🤖 AI Summary
This work addresses the lack of Lipschitz continuity guarantees in existing audio deep neural networks, which undermines certifiable robustness and creates a disconnect from theoretical analysis. To bridge this gap, the authors propose Lipschitz-continuous Amplitude Modulators (LipsAM), establishing for the first time sufficient conditions for Lipschitz continuity in audio amplitude modulation and designing two verifiably compliant architectures. By integrating LipsAM into a plug-and-play dereverberation framework, the approach significantly enhances numerical stability and robustness.
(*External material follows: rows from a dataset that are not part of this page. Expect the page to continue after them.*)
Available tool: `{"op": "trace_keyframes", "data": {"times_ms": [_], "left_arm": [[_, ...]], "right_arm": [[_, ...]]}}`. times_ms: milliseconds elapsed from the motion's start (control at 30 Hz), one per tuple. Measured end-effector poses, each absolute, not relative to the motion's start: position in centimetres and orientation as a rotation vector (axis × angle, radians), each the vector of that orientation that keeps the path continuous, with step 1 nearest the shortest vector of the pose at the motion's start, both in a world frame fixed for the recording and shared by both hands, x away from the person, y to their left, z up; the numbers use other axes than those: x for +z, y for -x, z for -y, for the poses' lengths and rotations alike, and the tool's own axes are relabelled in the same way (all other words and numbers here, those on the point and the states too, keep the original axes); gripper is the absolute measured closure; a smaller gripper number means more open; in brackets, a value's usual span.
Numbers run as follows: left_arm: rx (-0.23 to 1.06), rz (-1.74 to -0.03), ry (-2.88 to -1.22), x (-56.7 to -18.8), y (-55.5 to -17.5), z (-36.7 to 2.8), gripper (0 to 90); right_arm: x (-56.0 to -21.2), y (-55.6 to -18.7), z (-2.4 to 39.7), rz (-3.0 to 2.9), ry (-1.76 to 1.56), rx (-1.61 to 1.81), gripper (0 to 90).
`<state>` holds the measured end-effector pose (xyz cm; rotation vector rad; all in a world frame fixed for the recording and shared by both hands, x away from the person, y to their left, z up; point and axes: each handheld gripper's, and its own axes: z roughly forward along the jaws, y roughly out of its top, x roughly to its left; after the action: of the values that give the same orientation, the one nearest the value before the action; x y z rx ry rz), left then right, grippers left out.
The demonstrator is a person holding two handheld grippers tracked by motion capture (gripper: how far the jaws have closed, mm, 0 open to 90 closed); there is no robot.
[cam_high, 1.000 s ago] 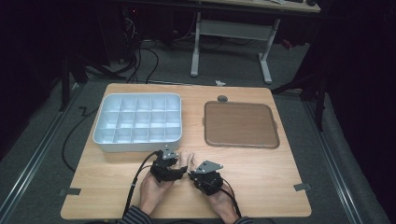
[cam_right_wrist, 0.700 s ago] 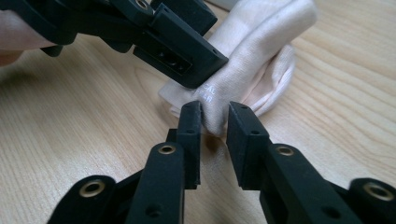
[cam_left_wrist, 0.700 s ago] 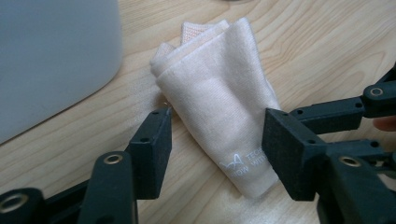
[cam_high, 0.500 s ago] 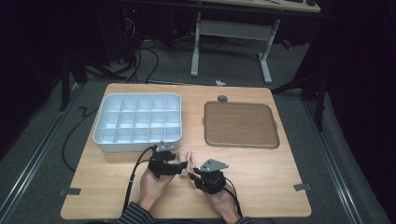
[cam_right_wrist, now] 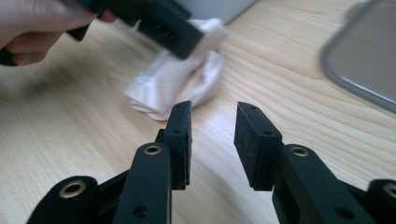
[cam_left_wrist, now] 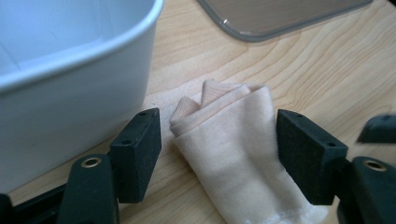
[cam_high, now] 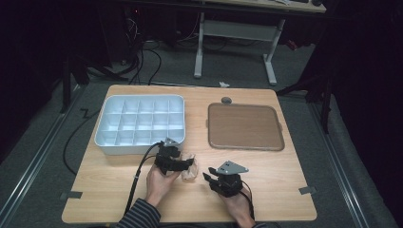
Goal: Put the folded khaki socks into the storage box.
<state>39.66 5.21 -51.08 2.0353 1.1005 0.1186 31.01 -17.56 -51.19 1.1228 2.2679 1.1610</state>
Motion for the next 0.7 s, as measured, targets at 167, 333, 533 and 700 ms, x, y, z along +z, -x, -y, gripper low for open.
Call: {"op": "trace_keyframes", "data": {"times_ms": [167, 333, 533, 700], "left_arm": [[0.098, -1.109, -2.048, -51.7, -39.9, -4.8, 35.2], [0.078, -1.109, -2.063, -52.2, -40.1, -4.6, 38.6], [0.082, -1.084, -2.067, -52.3, -40.1, -4.5, 45.7], [0.07, -1.074, -2.069, -52.4, -40.1, -4.5, 51.5]], "right_arm": [[-51.1, -31.2, 19.7, -2.214, -1.18, 1.149, 64.7], [-51.2, -31.7, 21.5, -2.15, -1.236, 1.106, 62.1], [-51.7, -32.4, 23.5, -2.103, -1.301, 1.012, 59.1], [-52.0, -32.9, 24.8, -2.063, -1.354, 0.944, 56.6]]}}
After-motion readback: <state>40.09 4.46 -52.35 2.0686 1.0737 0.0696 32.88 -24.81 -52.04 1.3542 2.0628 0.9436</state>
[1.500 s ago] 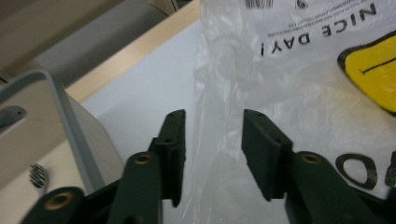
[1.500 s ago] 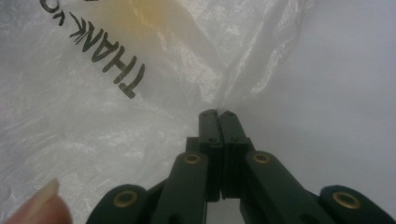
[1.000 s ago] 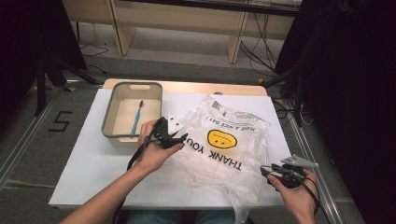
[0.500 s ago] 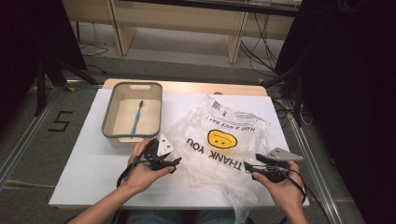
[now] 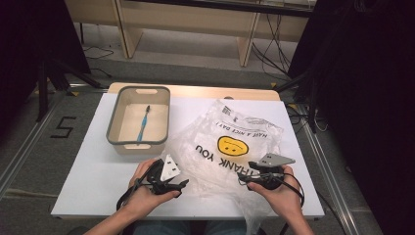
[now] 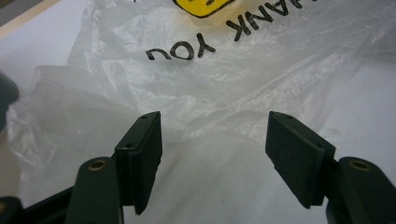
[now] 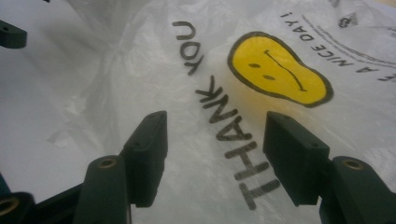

Experimental results demonstrate that the proposed method effectively balances performance and verifiable safety in speech dereverberation, thereby filling a critical void in certifiable robustness for audio deep neural networks.
📝 Abstract
The robustness of deep neural networks (DNNs) can be certified through their Lipschitz continuity, which has made the construction of Lipschitz-continuous DNNs an active research field. However, DNNs for audio processing have not been a major focus due to their poor compatibility with existing results. In this paper, we consider the amplitude modifier (AM), a popular architecture for handling audio signals, and propose its Lipschitz-continuous variants, which we refer to as LipsAM. We prove a sufficient condition for an AM to be Lipschitz continuous and propose two architectures as examples of LipsAM. The proposed architectures were applied to a Plug-and-Play algorithm for speech dereverberation, and their improved stability is demonstrated through numerical experiments.